By Bill Kirk
---- — Melmark New England, a school for children with autism and other brain disorders, is planning to expand its campus and work with a developer to build senior housing on property adjacent to its River Road campus.
Rumors of a development plan by Melmark had been circulating for weeks after the May Town Meeting approved a senior zoning overlay district for about 113 acres of land along River Road that includes the 70-acre Franciscan Center next door to Melmark.
Melmark vice president Peter Troy confirmed Melmark’s plans to The Townsman during a selectman’s meeting Monday night held to discuss a sewer hookup the school needs so it can build a kitchen at its 461 River Road complex.
“We want to build residential homes for students that need 24-hour services,” Troy said. “We are looking at three houses with eight children in each house.”

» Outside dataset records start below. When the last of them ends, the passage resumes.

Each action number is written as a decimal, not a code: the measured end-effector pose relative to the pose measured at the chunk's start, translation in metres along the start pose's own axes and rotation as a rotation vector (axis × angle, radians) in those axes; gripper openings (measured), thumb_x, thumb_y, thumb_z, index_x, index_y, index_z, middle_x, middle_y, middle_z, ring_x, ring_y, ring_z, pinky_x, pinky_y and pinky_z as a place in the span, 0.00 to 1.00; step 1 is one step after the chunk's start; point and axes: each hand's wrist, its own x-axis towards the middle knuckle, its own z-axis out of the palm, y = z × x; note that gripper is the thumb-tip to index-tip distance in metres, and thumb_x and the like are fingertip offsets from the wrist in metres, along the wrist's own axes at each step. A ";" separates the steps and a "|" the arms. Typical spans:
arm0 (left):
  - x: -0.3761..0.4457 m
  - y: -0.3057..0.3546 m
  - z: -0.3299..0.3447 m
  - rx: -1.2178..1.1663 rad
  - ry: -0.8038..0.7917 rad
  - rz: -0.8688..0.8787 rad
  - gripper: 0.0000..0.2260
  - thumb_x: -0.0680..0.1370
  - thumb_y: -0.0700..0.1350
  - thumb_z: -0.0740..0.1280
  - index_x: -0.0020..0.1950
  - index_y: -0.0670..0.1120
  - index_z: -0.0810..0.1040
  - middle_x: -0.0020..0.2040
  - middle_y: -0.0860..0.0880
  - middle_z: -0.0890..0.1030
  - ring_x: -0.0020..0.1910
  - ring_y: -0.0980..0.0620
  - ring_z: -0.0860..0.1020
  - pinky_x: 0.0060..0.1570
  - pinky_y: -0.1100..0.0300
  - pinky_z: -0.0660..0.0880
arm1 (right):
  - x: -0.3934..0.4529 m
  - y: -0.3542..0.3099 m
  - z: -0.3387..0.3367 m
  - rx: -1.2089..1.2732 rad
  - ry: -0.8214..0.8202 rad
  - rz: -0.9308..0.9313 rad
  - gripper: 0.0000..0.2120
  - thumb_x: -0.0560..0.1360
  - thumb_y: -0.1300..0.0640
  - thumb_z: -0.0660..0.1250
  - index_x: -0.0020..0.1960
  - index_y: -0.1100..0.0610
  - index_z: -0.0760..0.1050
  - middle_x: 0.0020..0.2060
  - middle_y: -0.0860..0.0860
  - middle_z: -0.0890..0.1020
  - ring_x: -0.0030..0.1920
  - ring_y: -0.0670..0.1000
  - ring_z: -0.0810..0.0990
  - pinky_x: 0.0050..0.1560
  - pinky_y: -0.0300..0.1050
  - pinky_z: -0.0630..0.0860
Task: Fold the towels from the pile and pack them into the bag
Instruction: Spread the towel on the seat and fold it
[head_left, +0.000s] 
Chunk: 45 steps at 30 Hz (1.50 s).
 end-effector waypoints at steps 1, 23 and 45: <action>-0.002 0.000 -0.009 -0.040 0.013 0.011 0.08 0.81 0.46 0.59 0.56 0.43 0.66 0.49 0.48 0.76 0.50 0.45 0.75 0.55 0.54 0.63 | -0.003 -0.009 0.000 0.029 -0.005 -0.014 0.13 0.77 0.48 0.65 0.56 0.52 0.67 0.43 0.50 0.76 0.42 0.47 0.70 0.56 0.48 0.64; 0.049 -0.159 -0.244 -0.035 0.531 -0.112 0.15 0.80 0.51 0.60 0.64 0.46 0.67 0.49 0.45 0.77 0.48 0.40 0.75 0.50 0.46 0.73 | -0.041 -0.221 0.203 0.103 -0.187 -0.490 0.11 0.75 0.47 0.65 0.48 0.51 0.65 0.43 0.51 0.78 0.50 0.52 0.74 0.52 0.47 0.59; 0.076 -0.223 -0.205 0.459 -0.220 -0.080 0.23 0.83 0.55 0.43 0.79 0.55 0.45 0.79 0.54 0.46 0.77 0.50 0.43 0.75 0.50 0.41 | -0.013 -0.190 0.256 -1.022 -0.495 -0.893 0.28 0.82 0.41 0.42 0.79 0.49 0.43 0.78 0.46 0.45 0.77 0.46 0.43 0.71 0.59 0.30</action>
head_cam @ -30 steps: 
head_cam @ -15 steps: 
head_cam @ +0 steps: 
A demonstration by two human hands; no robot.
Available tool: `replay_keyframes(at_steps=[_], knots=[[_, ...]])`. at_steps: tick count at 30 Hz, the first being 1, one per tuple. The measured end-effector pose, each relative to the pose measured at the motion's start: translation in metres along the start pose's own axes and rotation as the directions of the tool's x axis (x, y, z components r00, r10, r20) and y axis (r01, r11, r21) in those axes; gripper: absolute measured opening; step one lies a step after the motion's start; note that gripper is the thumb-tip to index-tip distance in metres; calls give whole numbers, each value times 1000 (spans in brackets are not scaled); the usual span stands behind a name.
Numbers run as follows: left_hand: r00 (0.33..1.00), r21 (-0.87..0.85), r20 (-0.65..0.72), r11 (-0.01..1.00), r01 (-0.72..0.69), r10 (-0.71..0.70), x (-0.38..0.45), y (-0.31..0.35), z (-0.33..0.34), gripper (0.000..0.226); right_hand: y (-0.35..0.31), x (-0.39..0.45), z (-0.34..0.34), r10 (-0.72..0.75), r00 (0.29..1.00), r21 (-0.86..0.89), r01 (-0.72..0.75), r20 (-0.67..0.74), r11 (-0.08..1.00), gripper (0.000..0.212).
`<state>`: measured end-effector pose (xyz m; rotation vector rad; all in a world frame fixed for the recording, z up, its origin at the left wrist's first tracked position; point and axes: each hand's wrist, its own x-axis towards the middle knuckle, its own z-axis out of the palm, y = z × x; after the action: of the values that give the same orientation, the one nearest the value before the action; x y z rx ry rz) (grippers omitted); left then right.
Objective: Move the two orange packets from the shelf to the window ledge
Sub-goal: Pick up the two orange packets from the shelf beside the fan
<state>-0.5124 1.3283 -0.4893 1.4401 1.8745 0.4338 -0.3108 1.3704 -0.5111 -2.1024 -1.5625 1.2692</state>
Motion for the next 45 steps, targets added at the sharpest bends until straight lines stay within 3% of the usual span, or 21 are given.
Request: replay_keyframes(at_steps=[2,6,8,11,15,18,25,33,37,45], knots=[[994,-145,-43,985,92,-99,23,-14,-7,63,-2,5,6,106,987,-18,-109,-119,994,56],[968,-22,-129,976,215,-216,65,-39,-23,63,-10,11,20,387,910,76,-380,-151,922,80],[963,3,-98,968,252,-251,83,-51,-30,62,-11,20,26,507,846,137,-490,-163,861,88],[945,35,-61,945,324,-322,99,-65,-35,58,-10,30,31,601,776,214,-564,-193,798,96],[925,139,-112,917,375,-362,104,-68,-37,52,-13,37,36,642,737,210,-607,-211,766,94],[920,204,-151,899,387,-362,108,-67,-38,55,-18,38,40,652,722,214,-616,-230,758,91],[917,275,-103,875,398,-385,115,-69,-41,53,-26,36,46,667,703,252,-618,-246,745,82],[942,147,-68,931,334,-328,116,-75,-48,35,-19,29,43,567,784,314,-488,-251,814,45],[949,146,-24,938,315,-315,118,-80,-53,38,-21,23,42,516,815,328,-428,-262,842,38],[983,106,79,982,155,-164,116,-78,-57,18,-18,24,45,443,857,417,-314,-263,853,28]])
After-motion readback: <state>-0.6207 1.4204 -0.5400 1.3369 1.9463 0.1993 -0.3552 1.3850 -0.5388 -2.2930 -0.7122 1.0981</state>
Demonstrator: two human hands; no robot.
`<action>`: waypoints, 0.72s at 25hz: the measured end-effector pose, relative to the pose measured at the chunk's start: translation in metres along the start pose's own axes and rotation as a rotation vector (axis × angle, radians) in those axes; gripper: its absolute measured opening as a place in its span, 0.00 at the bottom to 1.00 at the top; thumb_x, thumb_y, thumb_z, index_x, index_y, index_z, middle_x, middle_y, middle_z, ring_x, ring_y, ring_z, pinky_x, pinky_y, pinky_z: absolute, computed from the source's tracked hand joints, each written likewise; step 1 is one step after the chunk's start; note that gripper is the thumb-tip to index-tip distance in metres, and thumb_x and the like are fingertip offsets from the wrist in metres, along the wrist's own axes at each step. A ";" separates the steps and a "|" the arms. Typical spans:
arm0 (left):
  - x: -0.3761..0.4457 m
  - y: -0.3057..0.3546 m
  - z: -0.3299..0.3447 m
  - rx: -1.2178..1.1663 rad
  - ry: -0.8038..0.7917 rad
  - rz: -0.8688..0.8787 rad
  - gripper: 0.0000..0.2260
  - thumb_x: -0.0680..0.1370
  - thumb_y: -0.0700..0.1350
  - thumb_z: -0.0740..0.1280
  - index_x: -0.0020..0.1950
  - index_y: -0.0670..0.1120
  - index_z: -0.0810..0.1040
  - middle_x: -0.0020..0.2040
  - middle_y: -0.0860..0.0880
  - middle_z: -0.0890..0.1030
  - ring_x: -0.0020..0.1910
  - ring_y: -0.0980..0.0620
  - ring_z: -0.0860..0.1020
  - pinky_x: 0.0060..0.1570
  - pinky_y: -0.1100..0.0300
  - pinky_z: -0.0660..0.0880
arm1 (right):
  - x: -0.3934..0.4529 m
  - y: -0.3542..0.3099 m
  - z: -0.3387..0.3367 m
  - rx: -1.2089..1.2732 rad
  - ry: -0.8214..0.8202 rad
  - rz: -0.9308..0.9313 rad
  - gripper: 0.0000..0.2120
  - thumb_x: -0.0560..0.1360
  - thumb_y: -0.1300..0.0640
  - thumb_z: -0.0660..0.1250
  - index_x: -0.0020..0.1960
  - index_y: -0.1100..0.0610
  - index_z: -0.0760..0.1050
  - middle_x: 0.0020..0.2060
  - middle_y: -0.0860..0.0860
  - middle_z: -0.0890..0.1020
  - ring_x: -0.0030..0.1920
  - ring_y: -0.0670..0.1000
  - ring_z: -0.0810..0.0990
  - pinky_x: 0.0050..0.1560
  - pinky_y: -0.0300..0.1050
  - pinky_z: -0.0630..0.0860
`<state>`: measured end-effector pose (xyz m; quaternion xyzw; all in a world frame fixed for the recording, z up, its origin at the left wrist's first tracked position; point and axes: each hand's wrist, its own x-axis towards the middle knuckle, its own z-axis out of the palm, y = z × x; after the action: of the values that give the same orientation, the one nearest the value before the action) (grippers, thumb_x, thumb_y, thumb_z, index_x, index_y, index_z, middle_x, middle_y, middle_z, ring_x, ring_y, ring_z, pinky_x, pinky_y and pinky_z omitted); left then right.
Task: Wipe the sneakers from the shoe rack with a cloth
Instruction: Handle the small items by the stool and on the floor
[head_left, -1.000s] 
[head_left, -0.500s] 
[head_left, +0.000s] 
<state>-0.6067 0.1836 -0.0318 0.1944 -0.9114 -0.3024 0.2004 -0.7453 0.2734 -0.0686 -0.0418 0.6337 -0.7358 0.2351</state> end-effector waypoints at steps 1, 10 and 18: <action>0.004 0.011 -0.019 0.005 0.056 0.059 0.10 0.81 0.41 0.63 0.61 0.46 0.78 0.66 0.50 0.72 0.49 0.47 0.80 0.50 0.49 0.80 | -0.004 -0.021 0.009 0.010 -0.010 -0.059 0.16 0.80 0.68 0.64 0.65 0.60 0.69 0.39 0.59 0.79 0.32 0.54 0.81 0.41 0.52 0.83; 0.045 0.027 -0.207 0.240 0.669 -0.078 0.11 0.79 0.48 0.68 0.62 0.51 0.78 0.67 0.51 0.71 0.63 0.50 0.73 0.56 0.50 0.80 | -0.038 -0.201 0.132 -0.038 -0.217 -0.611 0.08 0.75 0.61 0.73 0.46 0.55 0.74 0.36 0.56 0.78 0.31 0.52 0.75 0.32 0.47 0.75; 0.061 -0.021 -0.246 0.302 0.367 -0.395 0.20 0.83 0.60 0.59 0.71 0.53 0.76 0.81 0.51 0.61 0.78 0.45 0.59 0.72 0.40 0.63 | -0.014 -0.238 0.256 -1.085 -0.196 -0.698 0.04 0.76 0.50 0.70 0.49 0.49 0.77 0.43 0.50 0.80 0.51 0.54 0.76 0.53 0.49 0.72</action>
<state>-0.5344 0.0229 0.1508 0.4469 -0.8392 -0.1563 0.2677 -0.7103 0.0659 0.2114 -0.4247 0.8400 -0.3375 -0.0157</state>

Currently, the school has six residential facilities in Peabody, Methuen, Dracut and Tewksbury. “We would like to bring some of those residences onto the (Andover) grounds,” Troy said.
In addition, the school hopes to partner with a senior living developer to determine what to do with the cavernous, historic Franciscan center, which was built in 1930 as a training center and later used as a retreat house for the Franciscans. The property is now vacant.
“We want to speak with a developer to weigh our needs along with their needs,” he said. “It would be up to the developer whether to renovate or develop something new on the site of the center.”
Melmark has an agreement to purchase the 70-acre site from the Society of Friars of the Orders of St. Francis. According to town records, the land is assessed at almost $5 million and the building at about $2 million.
Troy would not reveal the negotiated price.
The deal was made possible following Town Meeting approval in May of a zoning bylaw that created a Senior Residential Community Overlay District along River Road. The nine-page bylaw encompasses land that more or less surrounds Melmark School. The district is bordered on River Road and includes about 113 acres.
The zoning allows 1-acre, single-family homes as well as a variety of uses under the new overlay zoning of senior housing, including congregate housing, assisted living facility, skilled nursing care and the like.
“We are trying to ensure it will be developed along the lines of senior living,” Troy said. “We want to protect our property and get additional land to serve the school.”
Troy and Melmark Executive Director Rita Gardner said they had learned earlier this year that another developer wanted to purchase the property. So when that deal fell through, Melmark jumped at the chance to put an offer on the property, they said.
“The original reason was so we could keep our parking lot,” Gardner said. “Someone else was going to buy the Franciscan Center. So we decided to get in the driver’s seat when the other agreement fell through.”
She said the school has an “agreement in principle” and is working with the town’s Conservation Commission and “other folks” on getting approval for the project.
Monday night, selectmen approved a proposal by the school to tie into privately owned sewer. The unanimous vote had nothing to do with the school’s plans for the Franciscan property, however.
The board’s 5-0 vote allows Melmark to install a sewer line from its building to a private line that goes into Tewksbury and ties into the Lowell municipal sewer system. The board was actually voting on what is known as an Inter-Municipal Agreement, so-called because it is an agreement between Andover, Tewksbury and Lowell, as well as the owners of the sewer line and Melmark.
The sewer line is owned by Avalon Andover, a 115-unit apartment building on the other side of River Road that was constructed six years ago amid controversy and years of litigation.
Selectmen were concerned that approving the sewer tie-in could have given the green light to Melmark to develop another project similar to Avalon, which was the target of intense opposition from neighbors as well as the town.
Melmark officials told selectmen they only needed the sewer hookup because their Title 5 septic system was “under stress” and because they wanted to install a full-fledged kitchen facility in their building.
Gardner said the kitchen would be used for culinary arts training as well as to serve meals to the 112 students as well as the employees who work in the building. Currently, all the meals at the school are catered.
Selectmen held several meetings on the subject, mainly to discuss wording of the new agreement. The wording limits Melmark in how it can use the hookup so that it serves the school only and no other existing or proposed buildings either on or off the site.